Biochemical Addiction

Clients first deal with the biochemical addiction. When you’ve trained your brain to expect gargantuan doses of dopamine, you can be damn sure it’s going to be calling out to be fed when it feels hungry. Welcome to withdrawal! For those who have linked up crystal meth—a strong stimulant—with sexual release, the expectations of an orgiastic, sexual feast of a lifestyle have become normalized, and clients fear that life without crystal meth will be incredibly dull. Welcome to retraining the mind back to normal, human levels of excitement and sexual activity, including even (o horror!) periods of no sex!

Behavioral Addiction

Later, clients deal with their behavioral addiction. How to deal with life? Feel bad? Get high. Feel lonely? Get high. Feel horny? Get high. Crystal meth becomes the coping method of choice when dealing with life’s little (or big) unpleasantnesses.

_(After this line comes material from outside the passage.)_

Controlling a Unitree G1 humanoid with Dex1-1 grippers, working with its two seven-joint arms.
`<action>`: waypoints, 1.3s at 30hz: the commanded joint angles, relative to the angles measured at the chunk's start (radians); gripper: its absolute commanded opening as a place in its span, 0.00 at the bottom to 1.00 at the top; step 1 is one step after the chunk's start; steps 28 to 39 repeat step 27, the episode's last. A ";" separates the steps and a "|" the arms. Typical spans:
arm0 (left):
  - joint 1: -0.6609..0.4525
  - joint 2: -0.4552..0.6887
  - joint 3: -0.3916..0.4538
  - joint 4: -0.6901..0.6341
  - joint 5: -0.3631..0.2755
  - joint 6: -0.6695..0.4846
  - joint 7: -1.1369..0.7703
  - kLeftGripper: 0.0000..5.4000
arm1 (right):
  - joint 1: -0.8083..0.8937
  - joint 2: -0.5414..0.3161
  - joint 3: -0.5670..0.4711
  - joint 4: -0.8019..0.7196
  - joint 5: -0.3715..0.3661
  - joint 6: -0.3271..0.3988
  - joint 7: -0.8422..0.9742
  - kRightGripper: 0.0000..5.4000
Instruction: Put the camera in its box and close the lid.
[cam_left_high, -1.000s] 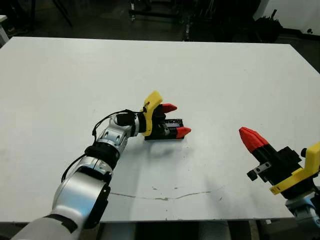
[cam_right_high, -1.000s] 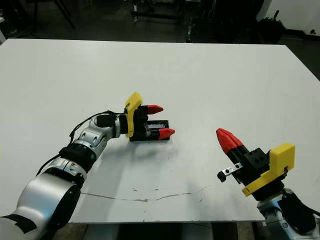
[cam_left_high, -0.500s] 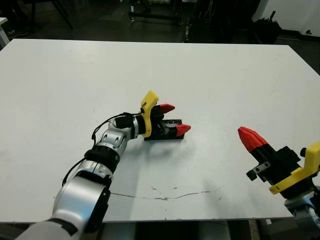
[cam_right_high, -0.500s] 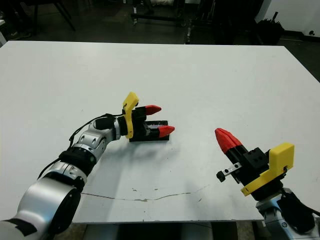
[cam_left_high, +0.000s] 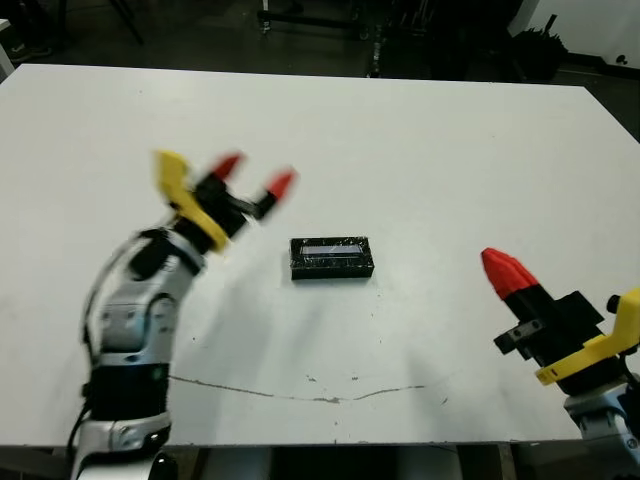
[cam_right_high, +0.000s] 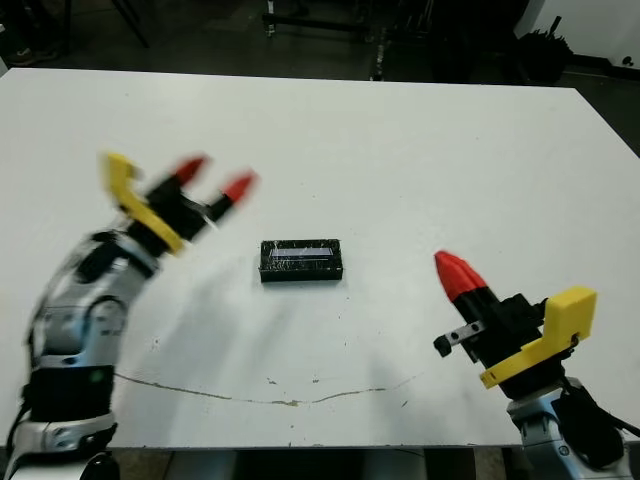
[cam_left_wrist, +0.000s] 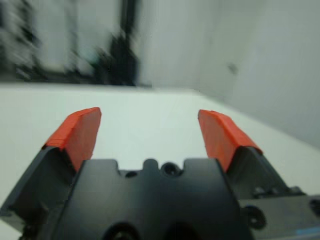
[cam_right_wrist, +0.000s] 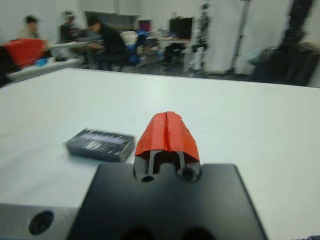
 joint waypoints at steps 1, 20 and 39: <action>0.040 -0.001 0.017 -0.037 -0.009 -0.041 0.050 0.73 | -0.032 0.020 0.006 -0.020 -0.010 0.052 -0.074 0.00; 0.460 -0.101 -0.107 -0.211 0.122 -0.271 0.244 0.21 | -0.133 0.186 0.188 0.031 -0.444 -0.037 -0.344 0.00; 0.438 -0.097 -0.136 -0.152 0.149 -0.362 0.240 0.02 | -0.133 0.193 0.195 0.026 -0.478 -0.034 -0.324 0.00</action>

Unfortunately, while they were out there partying, the problems that were causing those nasty feelings were only getting worse and worse, and my clients’ avoidance of them, together with their muddled thinking when they did look at them, made them all the worse still. Do my clients have the emotional strength to deal with their issues without this avoidance mechanism? Not without a great deal of help from friends, family, therapists, sponsors, mentors, and entire communities. Addiction to crystal meth is an isolating process in the end, and many addicts have been so far removed from “normal society” that they have given up any hope of ever reentering it.

Belonging to Community

For many of us, “normal society” was never that much of a draw to begin with. For boys and men who have been traumatized or who feel “othered,” drugs provided a welcome relief to the painful and rejecting world. All this is well-trodden ground in the gay recovery community. So how do we provide hope? In therapy we try to help addicts change their perspective, stand back and look at life from a meta point of view, and examine their choices in terms of lifestyle and sense of purpose and belonging. Therapy alone isn’t a cure for addiction, but it helps clients see where the light might be, way down there at the end of the tunnel. And having sight of that is one more tool in fighting the good fight.

David Bowman LMFT is a licensed psychotherapist based in Los Angeles, California.